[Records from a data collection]

▬▬▬▬▬▬

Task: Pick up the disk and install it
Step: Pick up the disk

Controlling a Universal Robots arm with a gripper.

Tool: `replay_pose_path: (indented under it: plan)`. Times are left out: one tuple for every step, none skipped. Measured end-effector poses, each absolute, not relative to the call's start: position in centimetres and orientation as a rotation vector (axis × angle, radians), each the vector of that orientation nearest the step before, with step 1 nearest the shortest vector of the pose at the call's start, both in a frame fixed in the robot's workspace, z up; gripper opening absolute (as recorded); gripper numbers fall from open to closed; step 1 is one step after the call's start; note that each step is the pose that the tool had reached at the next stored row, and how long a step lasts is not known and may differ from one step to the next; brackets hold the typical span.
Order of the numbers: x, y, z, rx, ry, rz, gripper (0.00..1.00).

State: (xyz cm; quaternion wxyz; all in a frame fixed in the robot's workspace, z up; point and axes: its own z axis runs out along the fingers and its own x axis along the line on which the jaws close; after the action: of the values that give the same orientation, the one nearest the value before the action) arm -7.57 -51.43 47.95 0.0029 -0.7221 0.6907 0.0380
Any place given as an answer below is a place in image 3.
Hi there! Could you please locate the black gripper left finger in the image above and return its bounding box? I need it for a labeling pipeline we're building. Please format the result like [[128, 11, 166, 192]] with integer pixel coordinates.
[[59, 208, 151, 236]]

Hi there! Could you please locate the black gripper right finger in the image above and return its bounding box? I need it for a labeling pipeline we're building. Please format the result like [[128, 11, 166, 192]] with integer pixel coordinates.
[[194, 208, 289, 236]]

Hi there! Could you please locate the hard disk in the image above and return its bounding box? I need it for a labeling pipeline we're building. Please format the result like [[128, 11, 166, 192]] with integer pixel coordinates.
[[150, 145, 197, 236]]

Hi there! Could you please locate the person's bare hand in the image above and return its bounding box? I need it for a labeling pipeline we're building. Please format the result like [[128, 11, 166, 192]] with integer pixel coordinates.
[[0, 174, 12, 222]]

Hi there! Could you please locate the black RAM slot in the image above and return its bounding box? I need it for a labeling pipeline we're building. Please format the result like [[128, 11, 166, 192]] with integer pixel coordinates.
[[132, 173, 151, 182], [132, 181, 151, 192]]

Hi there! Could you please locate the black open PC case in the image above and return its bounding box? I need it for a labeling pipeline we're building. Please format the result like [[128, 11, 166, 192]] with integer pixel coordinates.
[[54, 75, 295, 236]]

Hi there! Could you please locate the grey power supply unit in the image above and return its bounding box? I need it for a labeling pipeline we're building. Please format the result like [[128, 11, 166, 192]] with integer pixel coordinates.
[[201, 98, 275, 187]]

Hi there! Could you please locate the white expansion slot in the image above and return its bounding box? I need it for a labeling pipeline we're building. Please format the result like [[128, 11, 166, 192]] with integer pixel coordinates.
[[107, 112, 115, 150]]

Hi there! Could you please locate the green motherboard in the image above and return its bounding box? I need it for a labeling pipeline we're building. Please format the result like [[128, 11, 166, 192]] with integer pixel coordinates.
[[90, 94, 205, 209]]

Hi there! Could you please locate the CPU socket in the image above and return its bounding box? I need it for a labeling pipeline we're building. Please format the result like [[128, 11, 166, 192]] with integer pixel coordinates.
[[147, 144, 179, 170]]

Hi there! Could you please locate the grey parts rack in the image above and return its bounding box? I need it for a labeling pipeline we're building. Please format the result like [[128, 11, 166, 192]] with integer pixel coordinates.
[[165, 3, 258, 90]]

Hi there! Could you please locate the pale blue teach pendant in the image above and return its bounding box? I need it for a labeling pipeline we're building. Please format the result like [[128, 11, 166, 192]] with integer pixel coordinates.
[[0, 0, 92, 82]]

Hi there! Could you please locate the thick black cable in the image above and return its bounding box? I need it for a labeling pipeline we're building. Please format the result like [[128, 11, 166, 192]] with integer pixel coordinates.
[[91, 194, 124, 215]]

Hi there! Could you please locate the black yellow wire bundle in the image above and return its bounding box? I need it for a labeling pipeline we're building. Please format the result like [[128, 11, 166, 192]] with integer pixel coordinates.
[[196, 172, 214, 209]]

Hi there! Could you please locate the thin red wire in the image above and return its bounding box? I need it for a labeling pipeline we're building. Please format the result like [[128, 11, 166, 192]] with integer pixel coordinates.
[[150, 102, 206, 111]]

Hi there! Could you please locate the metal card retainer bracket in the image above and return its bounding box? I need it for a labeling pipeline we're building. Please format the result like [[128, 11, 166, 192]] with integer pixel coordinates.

▬▬▬▬▬▬

TASK STATEMENT: Start with the first line of the data and print every line exactly. The line containing "Controlling a Universal" is the last one to include.

WRITTEN ANSWER:
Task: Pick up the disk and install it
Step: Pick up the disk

Controlling a Universal Robots arm with a gripper.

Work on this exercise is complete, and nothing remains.